La noticia se produce a casi cinco años de su matrimonio, celebrado en agosto de 2021 con una ceremonia civil en París y una boda religiosa en el Château de Vallery, en Borgoña. Desde entonces, la relación ha sido objeto de constante atención mediática, en parte por la diferencia de edad entre ambos: García, nacido en 1968, tiene alrededor de veinte años más que la actriz, conocida por sus papeles en En nombre del amor y Abismo de pasión.
Jarabo ha defendido públicamente la estabilidad de su matrimonio, señalando que la edad nunca ha sido un obstáculo. En una dinámica con seguidores poco después de la boda, respondió preguntas sobre su vida en pareja, lo que alimentó el interés del público y la prensa.
Además de la polémica sobre su relación, la actriz ha generado debate por su postura respecto a la maternidad. En agosto de 2025, durante una entrevista en De Primera Mano, declaró que celebra a quienes eligen no ser padres y promueve una paternidad “deseada, estudiada y planeada”. Estas palabras fueron ampliamente comentadas en redes sociales y medios.

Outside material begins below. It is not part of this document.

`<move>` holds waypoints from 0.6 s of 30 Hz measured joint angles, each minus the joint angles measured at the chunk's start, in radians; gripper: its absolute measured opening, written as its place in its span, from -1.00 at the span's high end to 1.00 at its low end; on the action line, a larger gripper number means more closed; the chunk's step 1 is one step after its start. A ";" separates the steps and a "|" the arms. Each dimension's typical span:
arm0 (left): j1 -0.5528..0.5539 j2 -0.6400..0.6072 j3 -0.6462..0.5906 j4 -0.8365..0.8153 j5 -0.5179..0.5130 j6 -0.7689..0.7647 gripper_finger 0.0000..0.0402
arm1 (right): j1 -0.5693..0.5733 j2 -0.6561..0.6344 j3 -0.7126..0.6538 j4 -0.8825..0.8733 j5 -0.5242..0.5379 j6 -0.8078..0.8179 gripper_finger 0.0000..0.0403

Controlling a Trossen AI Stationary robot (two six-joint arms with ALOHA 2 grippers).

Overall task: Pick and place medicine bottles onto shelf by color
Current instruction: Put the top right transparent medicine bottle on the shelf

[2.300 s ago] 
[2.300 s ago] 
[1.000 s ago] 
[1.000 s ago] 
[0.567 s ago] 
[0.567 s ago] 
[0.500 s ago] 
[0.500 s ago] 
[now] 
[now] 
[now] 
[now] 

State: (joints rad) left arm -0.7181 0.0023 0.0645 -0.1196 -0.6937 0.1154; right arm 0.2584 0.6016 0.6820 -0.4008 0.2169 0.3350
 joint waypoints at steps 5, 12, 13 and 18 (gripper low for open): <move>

Frédéric García, originario de Toulouse, es un empresario con una sólida trayectoria en el sector aeroportuario y aeroespacial. Ha ocupado cargos como director de Mercadotecnia de ASUR, director general de Inversiones y Técnicas Aeroportuarias (ITA) y director general de Airbus Group México, además de presidir el Consejo Ejecutivo de Empresas Globales.
Por ahora, las especulaciones se sustentan únicamente en reportes periodísticos; la pareja mantiene silencio público respecto a su situación actual. Sin una declaración oficial, los medios continúan siguiendo de cerca cualquier indicio que pueda confirmar o descartar la supuesta crisis matrimonial.